*** DATA EXTRACT ***
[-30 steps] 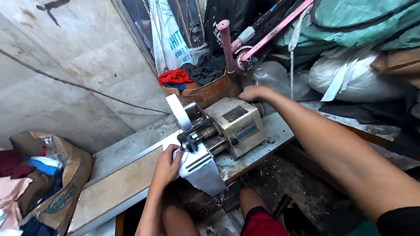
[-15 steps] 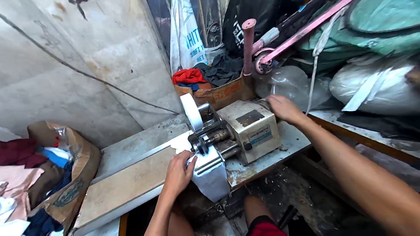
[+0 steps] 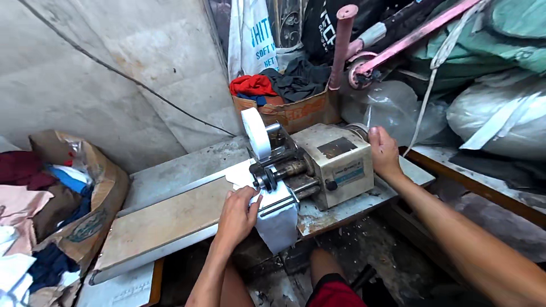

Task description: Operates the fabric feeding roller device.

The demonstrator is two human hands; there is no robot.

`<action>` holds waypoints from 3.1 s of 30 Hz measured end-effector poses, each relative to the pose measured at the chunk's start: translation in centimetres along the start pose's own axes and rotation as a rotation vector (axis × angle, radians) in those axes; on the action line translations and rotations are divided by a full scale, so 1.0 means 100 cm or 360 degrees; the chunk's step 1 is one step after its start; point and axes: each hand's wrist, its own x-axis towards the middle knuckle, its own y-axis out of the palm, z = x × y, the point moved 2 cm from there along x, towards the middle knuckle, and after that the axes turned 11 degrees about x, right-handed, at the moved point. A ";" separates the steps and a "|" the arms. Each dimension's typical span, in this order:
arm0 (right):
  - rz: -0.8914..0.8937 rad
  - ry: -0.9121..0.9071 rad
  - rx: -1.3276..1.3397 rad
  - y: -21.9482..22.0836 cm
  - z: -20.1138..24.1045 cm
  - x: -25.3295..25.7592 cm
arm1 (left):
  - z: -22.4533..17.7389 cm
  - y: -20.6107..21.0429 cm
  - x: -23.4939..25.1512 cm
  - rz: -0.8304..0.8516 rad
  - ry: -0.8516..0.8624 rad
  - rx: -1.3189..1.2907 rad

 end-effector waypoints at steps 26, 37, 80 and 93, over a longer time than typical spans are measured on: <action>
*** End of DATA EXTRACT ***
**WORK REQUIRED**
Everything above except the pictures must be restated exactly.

**TASK OUTPUT**
[-30 steps] 
[-15 steps] 
[+0 steps] 

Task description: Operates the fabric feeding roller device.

The demonstrator is two human hands; there is no robot.

`<action>` holds waypoints from 3.1 s of 30 Hz measured end-effector poses, each relative to the pose measured at the chunk's start: translation in centimetres along the start pose's own axes and rotation as a rotation vector (axis × angle, radians) in those axes; on the action line translations and rotations are divided by a full scale, so 1.0 means 100 cm or 360 degrees; the chunk's step 1 is one step after its start; point and axes: each hand's wrist, its own x-axis towards the middle knuckle, its own y-axis out of the palm, z = x × y, the point moved 2 cm from there along x, towards the middle knuckle, and after that the axes turned 11 degrees about x, right-handed, at the moved point. A ";" separates the steps and a "|" the arms. Each dimension's typical span, in this order:
arm0 (right):
  - rz: -0.8914..0.8937 rad
  - ry: -0.9121..0.9071 rad
  - rx: -1.3276..1.3397 rad
  - y: -21.9482..22.0836 cm
  - z: -20.1138..24.1045 cm
  - x: -25.3295..25.7592 cm
arm1 (left):
  - z: -22.4533..17.7389 cm
  - y: -20.6107..21.0429 cm
  - x: -23.4939..25.1512 cm
  - rz: -0.8304..0.8516 rad
  - ry: -0.8516..0.8624 rad
  - rx: -1.3189..1.2907 rad

 end-effector waypoints at steps 26, 37, 80 and 93, over a longer time than typical spans are measured on: <action>

This finishes the answer to the exercise.